The question of what tests patients should have has become an important -- and controversial -- topic in health care, with different studies suggesting conflicting advice about such screenings as mammograms, prostate tests, and even the annual physical examination.

“For most medical issues,” says Michael Barry, M.D., president of the Informed Medical Decisions Foundation in Boston, “there is more than one reasonable way to proceed, whether it is for a test or treatment. More isn't always better. Sometimes it is, but we think patients should have a voice in those decisions.”

Indeed, Dr. Barry’s organization exists, he says, “to inform and amplify the patient’s voice in health care decisions so that good medical decisions are made with the full participation of an informed patient.”

Dr. Barry, who also practices primary care and serves as the medical director of the John D. Stoeckle Center for Primary Care Innovation at Massachusetts General Hospital, discusses this new approach to medical testing and treatment as a guest on the April edition of Physician Focus with the Massachusetts Medical Society. Hosting this edition is primary care physician Mavis Jaworski, M.D.

The notion that we test and treat too much, sometimes unnecessarily, isn't new to health care in America. Many patients, for example, would want an expensive test to be sure that the severe headache they are having isn't a brain tumor. Others ask for antibiotics when those medicines will have no effect. Many physicians admit to practicing ‘defensive medicine’ -- ordering tests and treatments to protect themselves in the event of a malpractice lawsuit. As health costs have soared, more attention has been given to the frequency and kinds of testing and treatments. But the concern now is more than just about spending too much.

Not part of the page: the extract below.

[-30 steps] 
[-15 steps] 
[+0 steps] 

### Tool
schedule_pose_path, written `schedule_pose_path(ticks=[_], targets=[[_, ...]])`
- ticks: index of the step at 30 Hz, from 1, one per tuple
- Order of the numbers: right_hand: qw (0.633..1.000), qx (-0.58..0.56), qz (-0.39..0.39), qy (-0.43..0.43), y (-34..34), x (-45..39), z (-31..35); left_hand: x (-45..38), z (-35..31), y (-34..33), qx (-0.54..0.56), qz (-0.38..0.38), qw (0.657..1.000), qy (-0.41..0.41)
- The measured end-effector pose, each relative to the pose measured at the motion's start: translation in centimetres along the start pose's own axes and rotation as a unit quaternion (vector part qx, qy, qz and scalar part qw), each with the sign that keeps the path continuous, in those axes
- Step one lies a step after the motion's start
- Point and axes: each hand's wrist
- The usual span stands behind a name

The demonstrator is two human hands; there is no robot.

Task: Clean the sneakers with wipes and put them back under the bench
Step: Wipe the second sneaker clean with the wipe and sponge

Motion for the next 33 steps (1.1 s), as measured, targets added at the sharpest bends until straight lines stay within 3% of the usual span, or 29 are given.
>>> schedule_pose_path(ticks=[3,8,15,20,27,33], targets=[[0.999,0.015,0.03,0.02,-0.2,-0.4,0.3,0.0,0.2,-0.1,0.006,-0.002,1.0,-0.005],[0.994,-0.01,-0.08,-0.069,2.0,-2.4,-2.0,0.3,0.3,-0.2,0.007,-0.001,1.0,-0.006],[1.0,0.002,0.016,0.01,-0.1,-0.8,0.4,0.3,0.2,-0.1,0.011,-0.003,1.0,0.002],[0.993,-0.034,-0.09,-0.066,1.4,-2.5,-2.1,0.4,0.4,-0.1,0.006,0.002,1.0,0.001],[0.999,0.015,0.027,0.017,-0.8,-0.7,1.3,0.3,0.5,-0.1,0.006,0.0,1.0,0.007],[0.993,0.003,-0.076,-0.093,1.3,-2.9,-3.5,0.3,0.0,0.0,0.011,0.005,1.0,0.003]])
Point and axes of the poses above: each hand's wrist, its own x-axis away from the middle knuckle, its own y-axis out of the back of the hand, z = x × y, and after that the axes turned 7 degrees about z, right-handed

“It’s not just about medical care costs,” Dr. Barry emphasizes, “it’s about harm. Each test or treatment can have potential downsides as well as upsides. If we do tests or treatments in the wrong circumstances, we can be doing more harm than good.”

One example cited by Dr. Barry is the PSA blood test for prostate cancer. The reliability of the test has been called into question, and while it can detect cancers, many of them it does spot may not be harmful. But the findings can lead men to decide to have surgery or radiation that can have considerable side effects, possibly lasting for years.

“The key part to providing better care,” Dr. Barry says, “is to strip out the tradition-based medicine and focus on the evidence-based medicine.”

Dr. Barry urges patients to speak up, to ask to be part of the discussion about their own care. “It’s ultimately their health,” he says. “They are the ones who will have to live with the consequences of the decisions. It’s really important for the patient to speak up.”

And what about physicians? How do they adapt to this changing style of care, especially when most are rushed and don’t have the time they’d like to have to see and talk to patients?

He suspects physicians want to be able to give their patients more time and urges them to invite their patients to participate in the discussions and to learn what their patients care about and what their preferences are.

“Shared decision-making is a two-way street,” he says.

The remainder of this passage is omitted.